Para muchos viajeros que visitan un país asolado por los azotes de la guerra, el hambre o la pobreza, es una experiencia abrumadora.
Mi propia visita a Camboya a principios de este año provocó una variedad de emociones en mí: desde la conmoción de mendigar a los leprosos en las calles de Phnom Penh, hasta la indignación de escuchar cuentas personales de los jemeres rojos y su genocidio sistemático a fines de la década de 1970. Incluso compré flautas de un dólar a niños en las ruinas de Angkor Wat, posiblemente por mi culpa personal.
¿Pero por qué me sentí culpable? ¿Porque tenía tanto y ellos tenían tan poco? Porque vine de Canadá, un país pacífico con ciudadanos que se han olvidado de la guerra y nunca han sufrido un trauma colectivo como "Año cero".
Me di cuenta de que la culpa no es una emoción productiva.
En cambio, me propuse redefinir lo que significa ser un viajero en nuestra era de riqueza desequilibrada y globalización.
Sarah Stuteville, de The Common Language Project, recientemente habló conmigo sobre su propia experiencia como periodista estadounidense que cubre estos mismos temas:
“Creo que los viajes al extranjero no solo deben considerarse un gran privilegio de los estadounidenses del siglo XXI (que es), sino también una gran responsabilidad. Gran parte de nuestra cultura está informada por nuestro aislamiento y sospecha general del resto del mundo, una triste ironía proveniente de una nación construida y compuesta por personas de fuera de sus fronteras.
Nuestra auto-participación, que a menudo corteja la xenofobia, podría ser descartada como una peculiaridad de nuestro carácter nacional, o incluso como una expectativa general (¿realmente cuántos países por ahí no calificarían como auto-involucrados y xenófobos?), francamente, si no fuéramos la superpotencia hinchada del siglo.

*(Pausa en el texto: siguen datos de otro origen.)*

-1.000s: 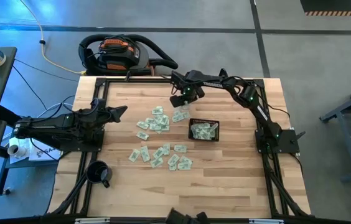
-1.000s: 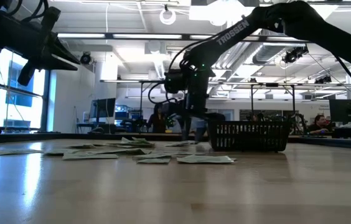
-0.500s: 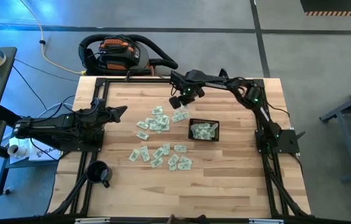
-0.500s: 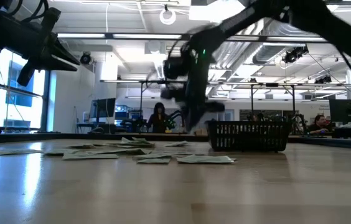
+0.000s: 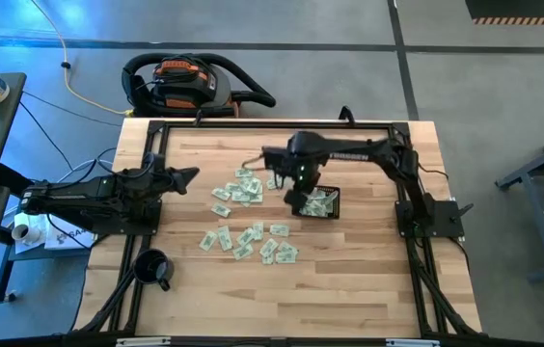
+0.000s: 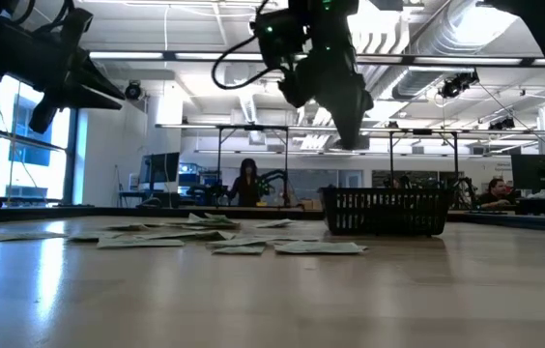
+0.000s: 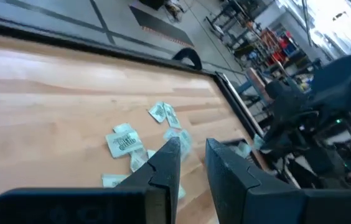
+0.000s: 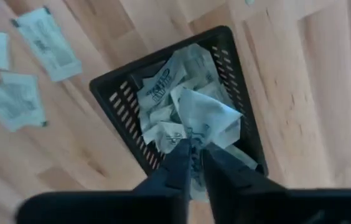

Pero la realidad incómoda es que nuestras elecciones políticas caprichosas y nuestros estilos de vida indulgentes, por excepcionales que sean (no tenemos el monopolio de los rasgos muy humanos de capricho, indulgencia o egoísmo), tienen consecuencias en el mundo real por miles de millones..
En un buen día, un estadounidense promedio podría leer un artículo sobre China, Nigeria o Colombia. Pueden verse conmovidos por las pequeñas imágenes pixeladas de otro extranjero sufriente / colapsando / hambriento / en guerra que vive un momento horrible de su vida en CNN.
Incluso podrían considerar brevemente cómo la Administración Bush, o una corporación estadounidense tiene una mano en estos eventos. Pero la verdad es que nada de esto nos sucede, en tiempo real o con consecuencias inmediatas. Nos sentimos inmunes, y esa inmunidad, no un sentido de responsabilidad, es la experiencia diaria de nuestras vidas.
Creo que todo cambia la primera vez que viajas.
El "resto del mundo" nunca puede volver a ser una abstracción. El avance tambaleante, redundante y enrevesado de la historia le está sucediendo de repente a personas que conoces: el estudiante universitario con el que pasaste una tarde hablando de política en Ramallah, la familia con la que comiste el postre en Gujarat, el taxista del que sacaste un rickshaw zanja con en Lahore. Esa realización es algo que nos afecta no solo a nosotros, sino a quienes escuchan nuestras historias y aprecian nuestro trabajo.
Suena sentimental y grandioso sugerir que podemos salvar al mundo contando historias humanizadas desde el extranjero. De todos modos, no creo que "salvar al mundo" sea un trabajo que le quede a los estadounidenses. Pero nuestras experiencias como escritores, periodistas y viajeros estadounidenses van en contra de nuestra cultura, política y de otro tipo, y tienen un impacto. Deberíamos ver nuestro trabajo y nuestros viajes como un gran privilegio y parte de una gran responsabilidad”.
Como una serie en curso, Brave New Traveler explorará la naturaleza de esta responsabilidad desde una variedad de perspectivas: desde las calles de Jerusalén, hasta los campos de exterminio de Camboya, y donde sea que nos lleve.
Si desea contribuir con un artículo a esta serie, comuníquese conmigo.